[Date Prev][Date Next][Thread Prev][Thread Next][Date Index][Thread Index]

Re: on waste-of-time arguments....



Thomas Lord scripsit:

> The code-point-wise and CaseMapping.txt-wise character and string
> functions are perfectly well defined --- perfect additions to the
> Scheme diamond.   They are low level, true.  They aren't the best way
> to process natural language Unicode text, sure.  But they are also 
> foundational to perfect Unicode support.   That much is just fine
> and John is right about that.

Thank you.

> a) The definitions of the character and string functions must be
>    consistent with the surface syntax of the language.  (The 
>    language in the standard is a little weaselly on this point
>    but that is the simplest interpretation and the one most consistent
>    with Scheme's heritage of meta-circular programming techniques.)

I entirely agree with this.

>    Therefore, if the character and string functions are "crude"
>    with respect to natural language, then an implementation 
>    *can not* (cleanly, simply) allow identifier names which are
>    globally-natural-language-friendly except in a crude way.

Can you give an example?  I don't understand how this principle applies.
S-75 provides case-{in,}sensitive {character,string} {identity,collation}
functions, and provides syntax for the full scope of Unicode scalar values
as characters and USV sequences as strings.  Furthermore, every character
string can be mapped to a symbol and vice versa (excluding uninterned
symbols, which are not part of the standard).  What is more, identifiers
are explicitly made case-sensitive, so the definition of the string-ci family
no longer affects them.

>    We should have the goal of implementations which are not culturally
>    biased -- implementations which support all languages equally or 
>    at least certain non-english languages perfectly.   If we 
>    force identifiers to be crude in that way today, we can not achieve
>    the larger goal tomorrow without breaking things.
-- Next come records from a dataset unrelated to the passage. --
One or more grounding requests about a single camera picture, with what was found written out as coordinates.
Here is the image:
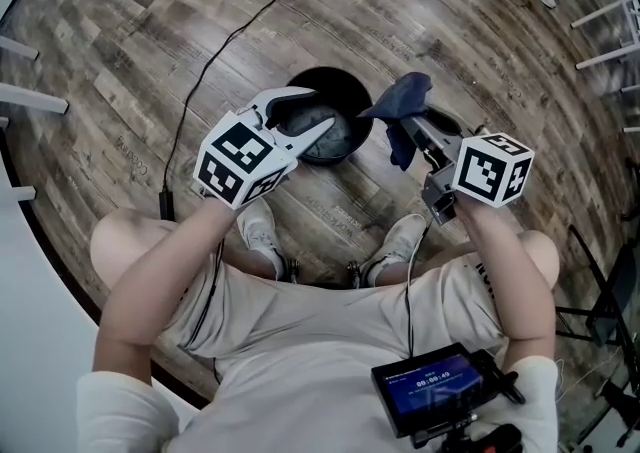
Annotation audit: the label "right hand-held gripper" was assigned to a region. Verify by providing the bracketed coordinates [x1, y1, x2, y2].
[399, 108, 536, 227]

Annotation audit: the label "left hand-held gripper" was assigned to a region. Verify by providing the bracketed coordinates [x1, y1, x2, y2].
[193, 84, 337, 212]

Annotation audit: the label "dark blue cloth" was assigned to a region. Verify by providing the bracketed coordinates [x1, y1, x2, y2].
[357, 71, 434, 172]

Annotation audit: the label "black round bucket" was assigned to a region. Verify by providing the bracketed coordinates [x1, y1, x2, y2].
[285, 65, 375, 166]

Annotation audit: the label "person's right forearm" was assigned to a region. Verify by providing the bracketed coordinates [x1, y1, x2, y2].
[457, 190, 557, 367]

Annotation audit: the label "person's left forearm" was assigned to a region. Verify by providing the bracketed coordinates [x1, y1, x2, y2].
[92, 193, 246, 377]

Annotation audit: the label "person's left grey shoe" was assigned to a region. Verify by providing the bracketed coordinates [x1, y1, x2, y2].
[237, 197, 287, 281]

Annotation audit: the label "person's grey shoe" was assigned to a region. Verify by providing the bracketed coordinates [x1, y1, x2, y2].
[362, 213, 429, 287]
[237, 197, 287, 281]

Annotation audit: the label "person's right grey shoe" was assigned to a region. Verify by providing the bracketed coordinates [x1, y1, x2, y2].
[362, 213, 429, 287]

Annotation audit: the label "black stool with chrome legs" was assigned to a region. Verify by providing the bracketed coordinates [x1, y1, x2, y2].
[284, 255, 362, 290]

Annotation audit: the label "beige shorts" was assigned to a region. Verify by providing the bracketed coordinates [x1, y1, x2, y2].
[159, 250, 506, 372]

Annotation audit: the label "white metal table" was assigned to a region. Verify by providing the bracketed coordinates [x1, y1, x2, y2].
[569, 0, 640, 135]
[0, 33, 69, 205]

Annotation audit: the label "person's left leg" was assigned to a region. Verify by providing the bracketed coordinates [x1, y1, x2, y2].
[89, 207, 181, 295]

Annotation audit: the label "black folding chair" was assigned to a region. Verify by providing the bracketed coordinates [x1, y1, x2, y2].
[552, 223, 640, 372]

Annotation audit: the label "black monitor with blue screen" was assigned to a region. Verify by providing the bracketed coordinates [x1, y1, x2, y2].
[370, 342, 526, 440]

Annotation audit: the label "white t-shirt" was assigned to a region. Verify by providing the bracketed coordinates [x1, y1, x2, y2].
[75, 340, 559, 453]

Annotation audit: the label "black floor cable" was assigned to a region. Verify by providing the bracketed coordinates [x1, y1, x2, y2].
[158, 0, 341, 221]

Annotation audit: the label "right hand-held gripper cable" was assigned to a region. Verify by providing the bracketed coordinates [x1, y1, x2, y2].
[404, 218, 435, 357]

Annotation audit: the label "hand-held gripper cable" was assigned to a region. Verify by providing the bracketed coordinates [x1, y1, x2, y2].
[189, 235, 226, 385]
[404, 218, 435, 357]

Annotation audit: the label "left hand-held gripper cable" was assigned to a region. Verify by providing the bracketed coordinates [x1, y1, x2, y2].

I don't see how we are forcing identifiers to be crude.  We are permitting
distinct identifiers that look exactly alike, yes.  However, if we
allow identifiers other than in Latin script at all, then such spoofs
are always possible; to take only the simplest example, Latin A, Greek Alpha,
and Cyrillic A look exactly alike.

> b) An analogous argument applies to the streams emitted and consumed
>    by READ and WRITE.   (This isn't *really* a separate point from (a)
>    but people commonly treat it that way.)

I don't understand this argument either, alas.

> It's the surface syntax, not any vague notion of what is "encouraged" 
> or what is the right name for this or that function that is in peril.
> It doesn't matter that programs using the standard string procedures
> currently specified aren't right for some natural language applications
> -- as John says, that's what new functions are for.   The only problem
> with s-75 is the (one hopes unintended) implications it has for all
> future upward compatible syntaxes (for code and data, if you regard
> them as separate).

Please spell out these implications (preferably with examples), as I
remain entirely in the dark.

-- 
John Cowan      jcowan@xxxxxxxxxxxxxxxxx        http://www.reutershealth.com
        "Not to know The Smiths is not to know K.X.U."  --K.X.U.